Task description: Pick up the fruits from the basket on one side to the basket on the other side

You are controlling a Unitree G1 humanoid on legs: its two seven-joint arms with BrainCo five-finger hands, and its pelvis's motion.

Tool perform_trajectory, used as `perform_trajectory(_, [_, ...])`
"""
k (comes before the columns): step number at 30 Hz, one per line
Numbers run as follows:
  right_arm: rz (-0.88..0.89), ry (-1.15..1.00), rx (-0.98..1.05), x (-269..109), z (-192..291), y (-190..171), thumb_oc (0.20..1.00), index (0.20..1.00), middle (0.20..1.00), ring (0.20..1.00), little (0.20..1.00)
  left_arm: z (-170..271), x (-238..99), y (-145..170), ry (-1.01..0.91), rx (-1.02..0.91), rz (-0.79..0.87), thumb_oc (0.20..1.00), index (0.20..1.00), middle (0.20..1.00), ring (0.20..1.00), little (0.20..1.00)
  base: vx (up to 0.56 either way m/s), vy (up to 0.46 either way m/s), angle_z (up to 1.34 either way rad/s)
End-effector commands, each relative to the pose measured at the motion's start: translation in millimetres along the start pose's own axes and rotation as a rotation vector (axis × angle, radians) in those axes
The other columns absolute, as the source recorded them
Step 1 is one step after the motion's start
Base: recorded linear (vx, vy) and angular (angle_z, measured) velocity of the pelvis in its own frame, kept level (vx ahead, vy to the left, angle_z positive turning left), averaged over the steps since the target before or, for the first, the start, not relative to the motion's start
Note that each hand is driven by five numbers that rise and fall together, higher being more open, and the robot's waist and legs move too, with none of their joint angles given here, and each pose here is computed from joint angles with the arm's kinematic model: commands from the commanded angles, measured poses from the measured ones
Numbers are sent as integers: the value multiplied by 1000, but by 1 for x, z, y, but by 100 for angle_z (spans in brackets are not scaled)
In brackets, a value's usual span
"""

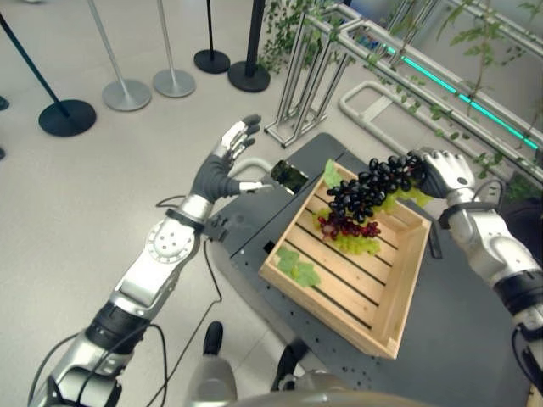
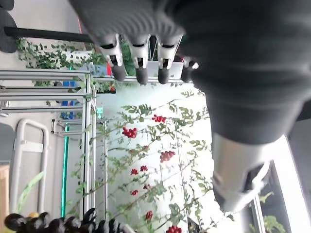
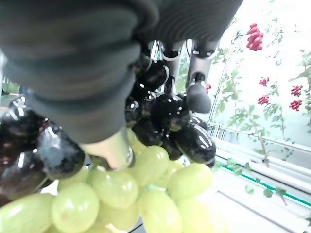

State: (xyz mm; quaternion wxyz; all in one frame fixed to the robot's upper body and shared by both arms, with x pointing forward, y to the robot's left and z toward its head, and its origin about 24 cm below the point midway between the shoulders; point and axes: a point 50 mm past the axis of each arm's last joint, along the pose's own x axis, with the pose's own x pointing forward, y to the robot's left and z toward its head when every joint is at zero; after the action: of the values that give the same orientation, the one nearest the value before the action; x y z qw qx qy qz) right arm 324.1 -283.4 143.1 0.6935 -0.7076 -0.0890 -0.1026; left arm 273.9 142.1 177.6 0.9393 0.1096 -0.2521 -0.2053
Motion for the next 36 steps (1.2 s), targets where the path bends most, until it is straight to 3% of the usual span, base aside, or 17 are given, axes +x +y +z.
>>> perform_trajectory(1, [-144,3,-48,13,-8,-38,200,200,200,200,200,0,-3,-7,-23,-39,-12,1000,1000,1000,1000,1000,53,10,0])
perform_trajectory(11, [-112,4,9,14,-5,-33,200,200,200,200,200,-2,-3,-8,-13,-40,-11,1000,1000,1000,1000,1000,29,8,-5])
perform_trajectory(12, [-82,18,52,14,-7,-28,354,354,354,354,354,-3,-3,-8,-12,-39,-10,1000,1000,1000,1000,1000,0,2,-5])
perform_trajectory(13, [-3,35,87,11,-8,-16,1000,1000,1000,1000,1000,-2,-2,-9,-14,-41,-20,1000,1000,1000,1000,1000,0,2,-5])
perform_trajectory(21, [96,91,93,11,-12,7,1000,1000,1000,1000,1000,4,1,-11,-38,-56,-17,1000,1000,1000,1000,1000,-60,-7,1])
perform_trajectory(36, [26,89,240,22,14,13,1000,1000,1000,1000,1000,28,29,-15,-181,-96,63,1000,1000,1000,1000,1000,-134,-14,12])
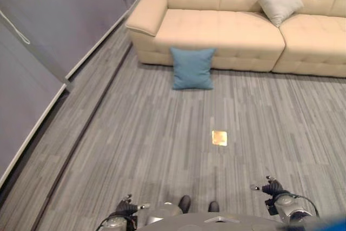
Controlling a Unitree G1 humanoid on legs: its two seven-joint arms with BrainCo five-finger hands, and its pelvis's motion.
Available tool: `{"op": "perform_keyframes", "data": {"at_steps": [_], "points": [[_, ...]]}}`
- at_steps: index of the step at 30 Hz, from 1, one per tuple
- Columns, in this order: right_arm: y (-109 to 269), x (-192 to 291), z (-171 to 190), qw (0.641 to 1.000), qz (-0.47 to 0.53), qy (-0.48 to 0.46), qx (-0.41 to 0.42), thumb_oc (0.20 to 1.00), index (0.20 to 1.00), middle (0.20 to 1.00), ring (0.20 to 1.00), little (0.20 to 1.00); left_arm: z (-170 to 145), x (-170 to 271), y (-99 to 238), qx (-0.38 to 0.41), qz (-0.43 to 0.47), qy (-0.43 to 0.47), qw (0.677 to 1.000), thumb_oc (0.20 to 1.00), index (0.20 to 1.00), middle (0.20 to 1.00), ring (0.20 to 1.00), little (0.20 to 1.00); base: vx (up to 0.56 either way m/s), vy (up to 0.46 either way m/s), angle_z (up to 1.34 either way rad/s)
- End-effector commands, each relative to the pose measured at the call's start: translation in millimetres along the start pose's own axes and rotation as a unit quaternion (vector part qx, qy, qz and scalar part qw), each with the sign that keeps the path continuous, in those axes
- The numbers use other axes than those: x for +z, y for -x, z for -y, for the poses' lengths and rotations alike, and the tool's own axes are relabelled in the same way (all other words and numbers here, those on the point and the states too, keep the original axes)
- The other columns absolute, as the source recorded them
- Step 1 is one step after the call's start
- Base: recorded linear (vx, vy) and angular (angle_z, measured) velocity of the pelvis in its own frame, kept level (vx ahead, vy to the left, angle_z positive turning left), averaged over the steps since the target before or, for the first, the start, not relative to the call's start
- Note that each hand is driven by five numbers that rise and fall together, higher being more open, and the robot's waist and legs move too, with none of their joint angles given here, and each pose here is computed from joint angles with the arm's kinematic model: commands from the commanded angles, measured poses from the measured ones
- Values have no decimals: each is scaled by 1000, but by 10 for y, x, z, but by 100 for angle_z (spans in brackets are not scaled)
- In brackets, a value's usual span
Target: Pick up all the scattered cushions and arrange them neatly on the sofa.
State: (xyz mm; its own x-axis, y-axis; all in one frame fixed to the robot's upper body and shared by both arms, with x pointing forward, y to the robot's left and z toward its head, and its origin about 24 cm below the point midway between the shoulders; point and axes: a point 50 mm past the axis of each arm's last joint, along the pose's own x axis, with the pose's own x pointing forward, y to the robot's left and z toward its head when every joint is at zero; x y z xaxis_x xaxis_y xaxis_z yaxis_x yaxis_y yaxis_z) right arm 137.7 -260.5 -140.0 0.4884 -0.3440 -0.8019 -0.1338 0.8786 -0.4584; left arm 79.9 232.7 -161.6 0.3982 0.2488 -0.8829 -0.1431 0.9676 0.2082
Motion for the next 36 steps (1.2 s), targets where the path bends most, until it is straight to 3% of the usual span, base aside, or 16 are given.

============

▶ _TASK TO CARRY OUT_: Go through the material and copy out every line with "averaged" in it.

▶ _WRITTEN ANSWER_:
Base: recorded linear (vx, vy) and angular (angle_z, measured) velocity of the pelvis in its own frame, kept level (vx ahead, vy to the left, angle_z positive turning left), averaged over the steps since the target before or, for the first, the start, not relative to the motion's start
- Base: recorded linear (vx, vy) and angular (angle_z, measured) velocity of the pelvis in its own frame, kept level (vx ahead, vy to the left, angle_z positive turning left), averaged over the steps since the target before or, for the first, the start, not relative to the call's start

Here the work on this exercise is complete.